NOLA celebrates women’s excellence with these incredible public monuments
With its renowned architecture known globally, you’re always a pebble toss away from some incredible art, monuments, or architecture in New Orleans.
Walking around the city is like having the best history lesson ever. With no better way to celebrate said history than honoring the influential women who’ve changed it forever.
There have been many women in New Orleans who’ve been recognized for their talents in the arts, politics, education, and more. Combined with their generosity and courage, the historical impact women have had on the city is untouchable.

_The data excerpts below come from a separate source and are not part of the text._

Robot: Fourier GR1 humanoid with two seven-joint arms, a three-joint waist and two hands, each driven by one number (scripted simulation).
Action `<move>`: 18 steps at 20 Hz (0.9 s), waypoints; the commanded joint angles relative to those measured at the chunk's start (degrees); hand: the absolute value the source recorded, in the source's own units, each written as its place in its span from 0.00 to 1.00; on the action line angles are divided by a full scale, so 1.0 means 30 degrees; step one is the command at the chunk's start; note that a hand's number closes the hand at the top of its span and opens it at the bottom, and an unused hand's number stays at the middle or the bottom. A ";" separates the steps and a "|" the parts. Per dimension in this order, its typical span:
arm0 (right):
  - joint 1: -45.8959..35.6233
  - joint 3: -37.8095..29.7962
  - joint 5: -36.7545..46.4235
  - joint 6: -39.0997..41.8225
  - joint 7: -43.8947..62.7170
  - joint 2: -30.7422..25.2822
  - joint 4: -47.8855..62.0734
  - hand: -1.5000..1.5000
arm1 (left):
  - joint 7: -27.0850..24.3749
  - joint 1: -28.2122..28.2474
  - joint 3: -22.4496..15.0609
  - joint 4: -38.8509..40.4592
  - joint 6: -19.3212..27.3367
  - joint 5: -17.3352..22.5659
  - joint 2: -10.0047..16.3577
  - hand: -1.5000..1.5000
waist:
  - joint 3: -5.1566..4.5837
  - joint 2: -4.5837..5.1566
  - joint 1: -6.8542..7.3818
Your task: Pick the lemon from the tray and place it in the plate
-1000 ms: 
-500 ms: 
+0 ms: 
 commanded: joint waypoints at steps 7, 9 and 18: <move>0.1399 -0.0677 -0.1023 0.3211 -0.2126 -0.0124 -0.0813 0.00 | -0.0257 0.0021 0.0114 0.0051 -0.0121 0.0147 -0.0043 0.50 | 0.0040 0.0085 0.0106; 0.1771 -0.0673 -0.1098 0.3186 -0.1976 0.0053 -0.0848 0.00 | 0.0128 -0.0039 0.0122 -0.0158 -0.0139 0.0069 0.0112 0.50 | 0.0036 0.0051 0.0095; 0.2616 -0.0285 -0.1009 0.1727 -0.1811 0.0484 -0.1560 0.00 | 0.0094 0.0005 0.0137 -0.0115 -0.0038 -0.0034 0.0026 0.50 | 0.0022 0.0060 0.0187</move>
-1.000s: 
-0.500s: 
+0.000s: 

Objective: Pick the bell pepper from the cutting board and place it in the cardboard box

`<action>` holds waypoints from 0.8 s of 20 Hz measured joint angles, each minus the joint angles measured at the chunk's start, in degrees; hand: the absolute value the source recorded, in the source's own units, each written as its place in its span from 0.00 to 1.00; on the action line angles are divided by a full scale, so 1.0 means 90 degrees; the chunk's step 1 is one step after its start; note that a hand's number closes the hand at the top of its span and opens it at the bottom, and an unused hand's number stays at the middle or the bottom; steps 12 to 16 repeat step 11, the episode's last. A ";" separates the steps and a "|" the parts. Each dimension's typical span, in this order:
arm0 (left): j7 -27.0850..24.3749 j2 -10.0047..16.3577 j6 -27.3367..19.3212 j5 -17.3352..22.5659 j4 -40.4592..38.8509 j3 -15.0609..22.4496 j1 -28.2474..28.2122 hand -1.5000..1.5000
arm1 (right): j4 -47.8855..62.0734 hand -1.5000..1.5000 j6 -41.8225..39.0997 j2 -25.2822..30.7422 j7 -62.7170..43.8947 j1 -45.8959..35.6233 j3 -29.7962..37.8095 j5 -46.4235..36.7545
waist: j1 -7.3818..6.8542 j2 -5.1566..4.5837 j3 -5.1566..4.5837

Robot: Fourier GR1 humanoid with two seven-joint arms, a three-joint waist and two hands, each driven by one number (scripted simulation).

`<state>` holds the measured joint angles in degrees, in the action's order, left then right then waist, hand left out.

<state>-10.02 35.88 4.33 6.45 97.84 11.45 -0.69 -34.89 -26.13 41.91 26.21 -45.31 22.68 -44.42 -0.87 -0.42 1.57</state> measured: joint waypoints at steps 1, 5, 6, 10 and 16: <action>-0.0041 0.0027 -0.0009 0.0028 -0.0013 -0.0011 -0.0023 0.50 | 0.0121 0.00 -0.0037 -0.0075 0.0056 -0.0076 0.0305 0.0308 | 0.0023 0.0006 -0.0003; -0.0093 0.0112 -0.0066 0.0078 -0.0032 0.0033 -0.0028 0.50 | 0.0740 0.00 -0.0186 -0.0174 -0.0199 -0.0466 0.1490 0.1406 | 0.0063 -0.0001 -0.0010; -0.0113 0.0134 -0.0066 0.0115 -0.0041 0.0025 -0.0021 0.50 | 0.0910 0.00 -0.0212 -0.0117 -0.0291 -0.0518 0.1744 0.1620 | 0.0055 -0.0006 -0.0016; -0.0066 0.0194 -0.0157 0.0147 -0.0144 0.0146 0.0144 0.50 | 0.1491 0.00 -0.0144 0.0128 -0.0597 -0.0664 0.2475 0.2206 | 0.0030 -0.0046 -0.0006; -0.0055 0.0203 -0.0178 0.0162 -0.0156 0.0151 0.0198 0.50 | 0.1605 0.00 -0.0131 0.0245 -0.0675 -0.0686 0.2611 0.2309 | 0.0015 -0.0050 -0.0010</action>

Here are 5 monuments placed throughout the city that honor incredible women:
1. Joan of Arc
Where: French Quarter
The Joan of Arc statue is otherwise known as Joanie On The Pony by locals. This statue was originally cast by French sculptor Emmanuel Frémiet in the late 1800s. France erected the statue in 1972 as a gift to NOLA, to not only honor St. Joan but the city’s French heritage too. Rearing back on her stead, Joan represents the strength, power, and perseverance of New Orleans.
2. Mahalia Jackson
Where: Louis Armstrong Park
Mahalia Jackson was an American gospel singer, widely considered one of the most influential vocalists of the 20th century. Born and raised in New Orleans, the Mahalia Jackson Theater materializes her lasting legacy in the City. Originally opened in 1973, it remains as NOLA’s central hub for all things performing arts.
3. Marie Laveau
Where: St. Louis Cemetery
Marie Laveau rests in power at NOLA’s St. Louis Cemetery. Three X’s marks the spot as visitors from over the years have vandalized her tomb, said to bring them good luck. Because of all of the damage done, it’s now only possible to view via a guided tour. Laveau is remembered for being a powerful voodoo practitioner that granted fortunes. Ultimately making her NOLA’s undisputed Queen of voodoo.
4. Margaret Haughery
Where: Clio St & Margaret Pl
Margaret Haughery was a philanthropist known as “the mother of the orphans”. Margaret Gaffney Haughery is a beloved historical figure in New Orleans, Louisiana. With many businesses under her sleeve in the 1880s, she’s most remembered for her bakery that helped her fund her activism. She would use her baked goods or money earned to feed orphans and the less fortunate in the City.
5. Sophie B Wright
Where: Magazine St.
Born in 1866, Sophie Wright was an American educator. She created several learning resources and provided everything from private to free education. Following her death, a park on Magazine Street was named in her honor. The statue in the park was sculpted by Enrique Alférez, and an adjacent street was renamed Sophie Wright Place.